[CentOS] weird XFS problem

Sun Jan 22 22:36:09 UTC 2012
Boris Epstein <borepstein at gmail.com>

On Sun, Jan 22, 2012 at 1:34 PM, Keith Keller <
kkeller at wombat.san-francisco.ca.us> wrote:

> On 2012-01-22, Boris Epstein <borepstein at gmail.com> wrote:
> >
> > Also, here's somethine else I have discovered. Apparently there is an
> > potential intermittent RAID disk trouble.

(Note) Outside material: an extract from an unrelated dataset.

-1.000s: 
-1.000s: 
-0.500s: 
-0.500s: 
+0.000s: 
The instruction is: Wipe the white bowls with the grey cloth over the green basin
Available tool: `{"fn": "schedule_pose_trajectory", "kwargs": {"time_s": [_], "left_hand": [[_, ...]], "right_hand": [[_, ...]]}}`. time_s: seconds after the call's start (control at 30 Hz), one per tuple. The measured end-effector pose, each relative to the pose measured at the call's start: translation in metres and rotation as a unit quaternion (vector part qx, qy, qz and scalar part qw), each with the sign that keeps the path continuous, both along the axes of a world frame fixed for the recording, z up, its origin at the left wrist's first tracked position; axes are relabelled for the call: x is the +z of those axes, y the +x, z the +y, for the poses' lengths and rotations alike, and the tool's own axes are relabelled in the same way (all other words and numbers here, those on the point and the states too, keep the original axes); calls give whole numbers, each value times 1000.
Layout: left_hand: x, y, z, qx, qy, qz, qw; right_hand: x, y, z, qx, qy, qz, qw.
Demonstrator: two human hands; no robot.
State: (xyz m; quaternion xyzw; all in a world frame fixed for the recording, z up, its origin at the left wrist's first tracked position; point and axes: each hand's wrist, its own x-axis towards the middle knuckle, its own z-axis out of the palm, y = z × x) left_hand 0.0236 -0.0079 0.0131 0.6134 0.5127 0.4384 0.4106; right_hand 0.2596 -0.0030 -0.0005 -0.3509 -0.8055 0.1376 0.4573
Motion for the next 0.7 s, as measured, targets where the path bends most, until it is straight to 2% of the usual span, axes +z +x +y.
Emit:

At least I found the following
> in
> > the system log:
> >
> > Jan 22 09:17:53 nrims-bs kernel: 3w-9xxx: scsi6: AEN: ERROR
> (0x04:0x0026):
> > Drive ECC error reported:port=4, unit=0.
> > Jan 22 09:17:53 nrims-bs kernel: 3w-9xxx: scsi6: AEN: ERROR
> (0x04:0x002D):
> > Source drive error occurred:port=4, unit=0.
>
> Which 3ware controller is this?  I have had lots of problems with the
> 3ware 9550SX controller and WD-EA[RD]S drives in a similar
> configuration.  (Yes, I know all about the EARS drives, but they work
> mostly fine with the 3ware 9650 controller, so I suspect some weird
> interaction between the cheap drives and the old not-so-great
> controller.  I also suspect an intermittently failing port, which I'll
> be testing more later this week.)
>
> > Jan 22 09:55:23 nrims-bs kernel: 3w-9xxx: scsi6: AEN: WARNING
> > (0x04:0x000F): SMART threshold exceeded:port=9.
> > Jan 22 09:55:23 nrims-bs kernel: 3w-9xxx: scsi6: AEN: WARNING
> > (0x04:0x000F): SMART threshold exceeded:port=9.
> > Jan 22 09:56:17 nrims-bs kernel: 3w-9xxx: scsi6: AEN: INFO (0x04:0x000B):
> > Rebuild started:unit=0.
>
> What does your RAID look like?  Are you using the 3ware's RAID6 (in
> which case it's not a 9550) or mdraid?  Are the 3ware errors in the logs
> across a large number of ports or just a few?  Have you used the drive
> tester for your drives to verify that they're still good?  On all my
> other systems, when the controller has reported a failure, and I've run
> it through the tester, it's reported a failure.  (Often when my 9550
> reports a failure the drive passes all tests.)
>
> If you happen to have real RAID drive models, you may also try
> contacting LSI support.  They will steadfastly refuse to help if you
> have desktop-edition drives, but can be at least somewhat helpful if you
> have enterprise drives.
>
> --keith
>
>
> --
> kkeller at wombat.san-francisco.ca.us
>
>
>
>
Keith, thanks!

The RAID is on the controller level. Yes, I believe the controller is a
3Ware 9xxx series - I don't recall the details right now.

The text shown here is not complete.